» **Problem details**
Report how many lines below include the string "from". Please keep the reply to that number.
[Start of section]
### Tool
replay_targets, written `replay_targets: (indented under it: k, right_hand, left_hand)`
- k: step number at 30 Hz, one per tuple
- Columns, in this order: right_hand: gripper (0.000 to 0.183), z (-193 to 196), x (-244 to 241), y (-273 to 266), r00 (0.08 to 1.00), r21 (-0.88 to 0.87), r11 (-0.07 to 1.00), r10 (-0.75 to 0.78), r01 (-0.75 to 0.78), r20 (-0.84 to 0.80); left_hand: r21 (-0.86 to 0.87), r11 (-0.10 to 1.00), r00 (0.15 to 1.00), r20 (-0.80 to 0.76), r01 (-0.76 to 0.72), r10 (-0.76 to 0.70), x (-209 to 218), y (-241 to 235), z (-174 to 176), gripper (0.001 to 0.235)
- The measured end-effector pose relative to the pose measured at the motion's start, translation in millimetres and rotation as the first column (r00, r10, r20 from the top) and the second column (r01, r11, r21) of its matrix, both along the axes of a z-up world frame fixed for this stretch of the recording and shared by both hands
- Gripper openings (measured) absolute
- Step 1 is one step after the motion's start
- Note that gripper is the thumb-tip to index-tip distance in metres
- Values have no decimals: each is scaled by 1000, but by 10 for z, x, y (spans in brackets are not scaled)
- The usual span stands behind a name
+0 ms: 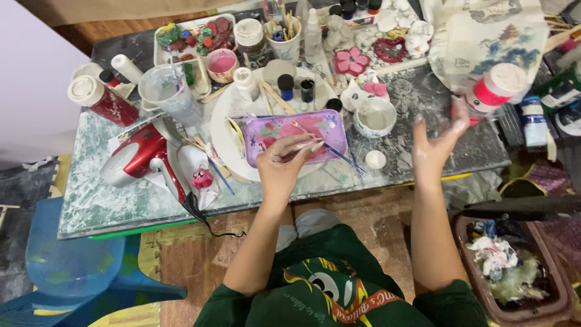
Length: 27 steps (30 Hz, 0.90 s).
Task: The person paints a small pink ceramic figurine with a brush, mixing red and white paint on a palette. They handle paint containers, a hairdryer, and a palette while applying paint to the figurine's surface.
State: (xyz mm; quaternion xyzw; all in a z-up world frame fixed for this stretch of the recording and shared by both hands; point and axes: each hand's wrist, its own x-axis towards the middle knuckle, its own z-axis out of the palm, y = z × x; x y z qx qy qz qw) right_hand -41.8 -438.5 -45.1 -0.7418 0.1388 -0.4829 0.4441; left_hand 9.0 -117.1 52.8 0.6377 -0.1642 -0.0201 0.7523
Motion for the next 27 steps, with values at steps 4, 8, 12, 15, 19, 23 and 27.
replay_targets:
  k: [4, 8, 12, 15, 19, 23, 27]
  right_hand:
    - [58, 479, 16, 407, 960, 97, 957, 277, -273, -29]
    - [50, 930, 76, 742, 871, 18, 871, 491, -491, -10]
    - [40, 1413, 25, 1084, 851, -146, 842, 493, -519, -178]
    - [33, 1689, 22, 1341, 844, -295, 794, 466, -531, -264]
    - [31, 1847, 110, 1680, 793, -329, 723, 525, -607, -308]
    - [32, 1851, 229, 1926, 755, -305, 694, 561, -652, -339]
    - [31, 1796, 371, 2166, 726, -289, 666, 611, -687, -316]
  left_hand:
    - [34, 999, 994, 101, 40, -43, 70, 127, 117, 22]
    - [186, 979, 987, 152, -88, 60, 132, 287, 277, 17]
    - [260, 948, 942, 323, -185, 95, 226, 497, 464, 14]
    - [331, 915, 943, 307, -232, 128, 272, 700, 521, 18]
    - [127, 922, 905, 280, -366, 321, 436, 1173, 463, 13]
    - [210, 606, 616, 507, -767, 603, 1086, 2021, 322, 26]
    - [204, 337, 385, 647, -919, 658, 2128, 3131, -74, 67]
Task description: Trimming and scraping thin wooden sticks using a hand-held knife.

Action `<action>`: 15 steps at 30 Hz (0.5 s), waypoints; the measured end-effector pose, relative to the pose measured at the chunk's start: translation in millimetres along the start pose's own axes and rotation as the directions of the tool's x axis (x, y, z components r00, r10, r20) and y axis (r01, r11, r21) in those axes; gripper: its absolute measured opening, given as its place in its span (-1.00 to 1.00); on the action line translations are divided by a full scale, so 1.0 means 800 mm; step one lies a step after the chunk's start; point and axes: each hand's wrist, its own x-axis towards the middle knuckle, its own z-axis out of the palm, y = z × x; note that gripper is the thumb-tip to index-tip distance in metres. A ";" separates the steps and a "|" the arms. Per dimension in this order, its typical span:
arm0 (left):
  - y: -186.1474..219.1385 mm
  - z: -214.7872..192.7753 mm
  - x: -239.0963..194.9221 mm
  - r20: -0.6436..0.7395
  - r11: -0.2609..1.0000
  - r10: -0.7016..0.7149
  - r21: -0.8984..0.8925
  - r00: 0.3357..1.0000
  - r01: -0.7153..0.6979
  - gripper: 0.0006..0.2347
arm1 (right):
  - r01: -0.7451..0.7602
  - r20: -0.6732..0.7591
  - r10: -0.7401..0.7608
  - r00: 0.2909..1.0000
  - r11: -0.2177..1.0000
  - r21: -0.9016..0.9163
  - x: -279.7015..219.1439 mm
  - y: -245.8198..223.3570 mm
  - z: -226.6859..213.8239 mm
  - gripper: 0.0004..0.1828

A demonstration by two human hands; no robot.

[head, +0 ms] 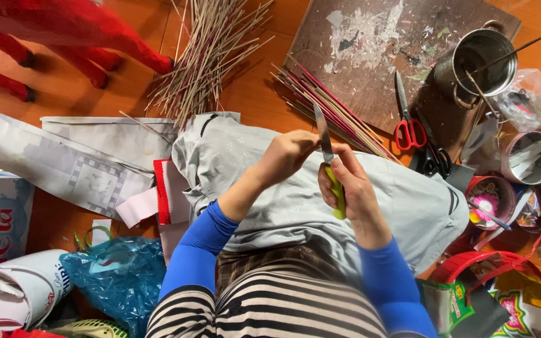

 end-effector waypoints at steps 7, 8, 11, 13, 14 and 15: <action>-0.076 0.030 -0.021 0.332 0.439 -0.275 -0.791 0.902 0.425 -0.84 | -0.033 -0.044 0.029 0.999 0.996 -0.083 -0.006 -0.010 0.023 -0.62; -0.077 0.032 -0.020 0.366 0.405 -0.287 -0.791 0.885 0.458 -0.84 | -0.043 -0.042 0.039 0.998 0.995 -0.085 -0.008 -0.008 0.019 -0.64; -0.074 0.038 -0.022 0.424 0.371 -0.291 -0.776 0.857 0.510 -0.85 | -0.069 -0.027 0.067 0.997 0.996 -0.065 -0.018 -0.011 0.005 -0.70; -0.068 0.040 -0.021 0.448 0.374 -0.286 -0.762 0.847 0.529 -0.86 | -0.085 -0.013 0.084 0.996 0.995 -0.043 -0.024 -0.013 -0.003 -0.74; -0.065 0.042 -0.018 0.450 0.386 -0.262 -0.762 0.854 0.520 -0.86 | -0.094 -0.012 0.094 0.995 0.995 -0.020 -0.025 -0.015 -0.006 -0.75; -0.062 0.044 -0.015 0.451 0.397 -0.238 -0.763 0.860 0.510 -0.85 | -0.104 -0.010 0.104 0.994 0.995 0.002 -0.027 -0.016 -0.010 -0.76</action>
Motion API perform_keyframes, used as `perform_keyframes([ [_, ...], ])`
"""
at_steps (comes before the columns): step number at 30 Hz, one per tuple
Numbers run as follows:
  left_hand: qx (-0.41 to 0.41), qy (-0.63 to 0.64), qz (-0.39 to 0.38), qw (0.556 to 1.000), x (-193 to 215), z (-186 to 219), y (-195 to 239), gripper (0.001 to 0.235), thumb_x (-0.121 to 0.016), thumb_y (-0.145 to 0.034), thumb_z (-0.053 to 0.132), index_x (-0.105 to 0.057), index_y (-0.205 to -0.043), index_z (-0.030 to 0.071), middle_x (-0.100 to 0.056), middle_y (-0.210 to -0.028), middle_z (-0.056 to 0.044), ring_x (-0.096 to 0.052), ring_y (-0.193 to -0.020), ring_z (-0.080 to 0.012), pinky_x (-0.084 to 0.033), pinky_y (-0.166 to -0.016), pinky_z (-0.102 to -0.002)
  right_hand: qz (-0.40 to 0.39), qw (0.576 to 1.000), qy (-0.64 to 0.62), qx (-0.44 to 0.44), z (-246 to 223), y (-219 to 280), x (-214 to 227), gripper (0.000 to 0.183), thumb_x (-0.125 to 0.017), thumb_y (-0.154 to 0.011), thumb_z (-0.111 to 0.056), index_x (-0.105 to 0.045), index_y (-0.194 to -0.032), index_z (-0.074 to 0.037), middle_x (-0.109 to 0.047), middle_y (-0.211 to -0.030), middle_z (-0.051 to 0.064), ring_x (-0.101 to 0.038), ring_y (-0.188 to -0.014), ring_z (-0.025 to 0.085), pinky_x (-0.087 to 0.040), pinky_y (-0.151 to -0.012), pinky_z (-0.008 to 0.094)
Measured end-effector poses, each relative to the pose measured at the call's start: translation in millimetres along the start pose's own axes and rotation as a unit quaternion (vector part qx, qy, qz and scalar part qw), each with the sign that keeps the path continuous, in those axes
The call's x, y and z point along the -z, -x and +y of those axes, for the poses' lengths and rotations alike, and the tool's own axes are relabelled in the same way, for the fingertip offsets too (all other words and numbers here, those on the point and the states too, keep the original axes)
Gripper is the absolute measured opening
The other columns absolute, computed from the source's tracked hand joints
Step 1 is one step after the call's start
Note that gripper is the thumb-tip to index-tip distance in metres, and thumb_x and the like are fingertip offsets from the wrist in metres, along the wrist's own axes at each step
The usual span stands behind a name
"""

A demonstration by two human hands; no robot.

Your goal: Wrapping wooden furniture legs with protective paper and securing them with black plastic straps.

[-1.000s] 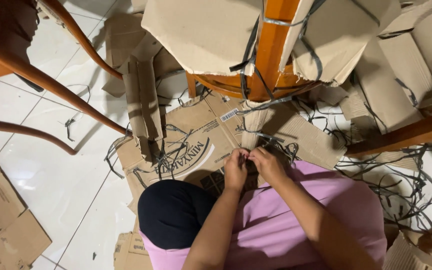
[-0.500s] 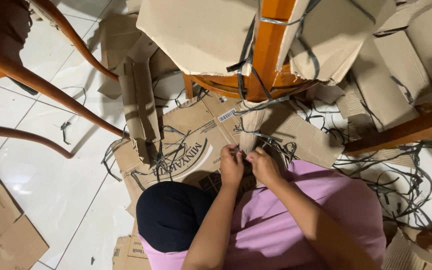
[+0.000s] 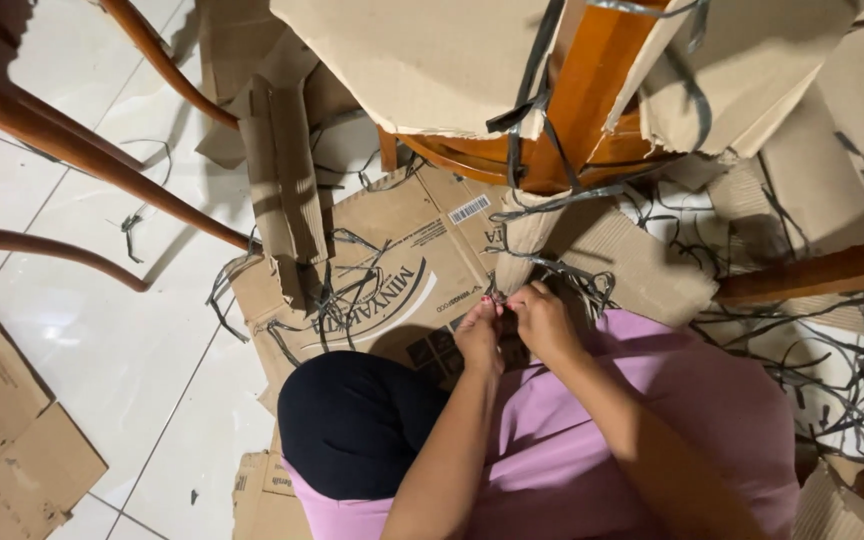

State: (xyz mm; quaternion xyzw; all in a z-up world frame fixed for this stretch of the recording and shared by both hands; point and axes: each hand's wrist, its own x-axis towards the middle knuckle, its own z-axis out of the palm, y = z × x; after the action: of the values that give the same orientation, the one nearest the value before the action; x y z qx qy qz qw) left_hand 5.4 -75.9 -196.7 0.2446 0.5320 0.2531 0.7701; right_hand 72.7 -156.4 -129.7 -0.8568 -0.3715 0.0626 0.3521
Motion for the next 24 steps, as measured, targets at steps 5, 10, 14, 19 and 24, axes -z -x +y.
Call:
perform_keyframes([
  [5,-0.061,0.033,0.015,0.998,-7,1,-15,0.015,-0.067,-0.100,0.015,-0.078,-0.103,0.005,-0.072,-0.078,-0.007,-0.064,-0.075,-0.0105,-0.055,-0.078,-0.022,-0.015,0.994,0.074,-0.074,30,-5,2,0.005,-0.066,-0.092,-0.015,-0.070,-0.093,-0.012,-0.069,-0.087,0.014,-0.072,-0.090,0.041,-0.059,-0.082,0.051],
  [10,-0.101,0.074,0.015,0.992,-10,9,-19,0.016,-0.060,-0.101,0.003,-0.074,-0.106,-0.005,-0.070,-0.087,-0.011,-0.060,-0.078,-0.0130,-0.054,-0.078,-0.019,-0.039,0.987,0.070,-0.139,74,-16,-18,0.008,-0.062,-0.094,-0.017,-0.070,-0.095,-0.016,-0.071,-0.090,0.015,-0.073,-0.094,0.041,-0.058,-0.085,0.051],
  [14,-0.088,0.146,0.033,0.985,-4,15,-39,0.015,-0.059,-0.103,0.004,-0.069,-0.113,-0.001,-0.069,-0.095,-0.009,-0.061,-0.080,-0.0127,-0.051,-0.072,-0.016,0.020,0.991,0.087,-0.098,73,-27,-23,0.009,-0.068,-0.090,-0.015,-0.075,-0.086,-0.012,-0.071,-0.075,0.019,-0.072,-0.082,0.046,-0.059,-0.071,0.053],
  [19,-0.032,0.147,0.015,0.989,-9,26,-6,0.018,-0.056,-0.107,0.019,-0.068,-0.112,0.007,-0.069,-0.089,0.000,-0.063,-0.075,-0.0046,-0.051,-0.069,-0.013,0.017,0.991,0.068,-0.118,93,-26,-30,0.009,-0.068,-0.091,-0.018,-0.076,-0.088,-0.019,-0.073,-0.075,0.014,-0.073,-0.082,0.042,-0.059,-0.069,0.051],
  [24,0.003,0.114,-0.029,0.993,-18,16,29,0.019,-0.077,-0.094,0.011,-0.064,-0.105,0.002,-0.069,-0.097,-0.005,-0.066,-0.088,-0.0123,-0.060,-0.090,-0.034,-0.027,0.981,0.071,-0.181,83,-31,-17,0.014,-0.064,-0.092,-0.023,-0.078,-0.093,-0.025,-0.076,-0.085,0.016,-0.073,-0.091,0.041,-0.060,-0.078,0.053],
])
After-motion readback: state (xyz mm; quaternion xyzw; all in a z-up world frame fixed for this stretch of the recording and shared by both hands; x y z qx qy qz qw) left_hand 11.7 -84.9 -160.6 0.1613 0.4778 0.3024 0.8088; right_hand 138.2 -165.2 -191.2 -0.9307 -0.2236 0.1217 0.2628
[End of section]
» **Written answer**
3